WHAT YOU HAVE TO DO – Could you set down exactly the lines of the data below, starting at the one that holds "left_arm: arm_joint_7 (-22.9" and ending at the one that holds "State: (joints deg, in", both included, and only those?

DATASET EXTRACT –

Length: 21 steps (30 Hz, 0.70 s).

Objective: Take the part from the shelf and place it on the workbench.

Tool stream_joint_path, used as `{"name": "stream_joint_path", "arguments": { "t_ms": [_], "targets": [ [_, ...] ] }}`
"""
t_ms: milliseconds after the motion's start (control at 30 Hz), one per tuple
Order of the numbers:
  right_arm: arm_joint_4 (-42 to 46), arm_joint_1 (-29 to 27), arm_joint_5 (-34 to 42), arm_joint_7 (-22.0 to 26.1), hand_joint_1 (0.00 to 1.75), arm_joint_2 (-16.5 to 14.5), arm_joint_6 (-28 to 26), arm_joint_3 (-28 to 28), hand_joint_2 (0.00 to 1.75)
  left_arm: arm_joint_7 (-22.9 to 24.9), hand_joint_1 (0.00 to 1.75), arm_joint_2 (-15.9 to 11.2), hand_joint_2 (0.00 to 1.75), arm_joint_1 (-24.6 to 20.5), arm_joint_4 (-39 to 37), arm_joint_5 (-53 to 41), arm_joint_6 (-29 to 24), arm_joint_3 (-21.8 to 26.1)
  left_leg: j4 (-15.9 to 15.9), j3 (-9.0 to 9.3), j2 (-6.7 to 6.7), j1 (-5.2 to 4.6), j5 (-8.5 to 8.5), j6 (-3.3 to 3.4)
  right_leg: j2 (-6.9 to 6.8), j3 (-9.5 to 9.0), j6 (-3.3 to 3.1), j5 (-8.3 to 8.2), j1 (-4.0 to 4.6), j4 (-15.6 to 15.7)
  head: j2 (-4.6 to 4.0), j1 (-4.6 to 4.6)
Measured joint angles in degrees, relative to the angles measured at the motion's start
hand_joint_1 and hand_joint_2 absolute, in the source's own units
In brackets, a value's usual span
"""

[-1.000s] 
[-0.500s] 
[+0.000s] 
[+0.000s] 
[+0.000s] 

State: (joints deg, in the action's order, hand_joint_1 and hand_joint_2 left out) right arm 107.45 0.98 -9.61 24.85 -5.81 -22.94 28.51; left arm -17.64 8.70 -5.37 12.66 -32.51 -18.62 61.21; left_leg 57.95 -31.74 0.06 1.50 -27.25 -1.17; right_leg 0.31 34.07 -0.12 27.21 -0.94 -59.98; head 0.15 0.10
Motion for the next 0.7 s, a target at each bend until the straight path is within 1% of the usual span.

ANSWER TO THE EXERCISE –
  left_arm: arm_joint_7 (-22.9 to 24.9), hand_joint_1 (0.00 to 1.75), arm_joint_2 (-15.9 to 11.2), hand_joint_2 (0.00 to 1.75), arm_joint_1 (-24.6 to 20.5), arm_joint_4 (-39 to 37), arm_joint_5 (-53 to 41), arm_joint_6 (-29 to 24), arm_joint_3 (-21.8 to 26.1)
  left_leg: j4 (-15.9 to 15.9), j3 (-9.0 to 9.3), j2 (-6.7 to 6.7), j1 (-5.2 to 4.6), j5 (-8.5 to 8.5), j6 (-3.3 to 3.4)
  right_leg: j2 (-6.9 to 6.8), j3 (-9.5 to 9.0), j6 (-3.3 to 3.1), j5 (-8.3 to 8.2), j1 (-4.0 to 4.6), j4 (-15.6 to 15.7)
  head: j2 (-4.6 to 4.0), j1 (-4.6 to 4.6)
Measured joint angles in degrees, relative to the angles measured at the motion's start
hand_joint_1 and hand_joint_2 absolute, in the source's own units
In brackets, a value's usual span
"""

[-1.000s] 
[-0.500s] 
[+0.000s] 
[+0.000s] 
[+0.000s] 

State: (joints deg, in the action's order, hand_joint_1 and hand_joint_2 left out) right arm 107.45 0.98 -9.61 24.85 -5.81 -22.94 28.51; left arm -17.64 8.70 -5.37 12.66 -32.51 -18.62 61.21; left_leg 57.95 -31.74 0.06 1.50 -27.25 -1.17; right_leg 0.31 34.07 -0.12 27.21 -0.94 -59.98; head 0.15 0.10

With that, the answer is done.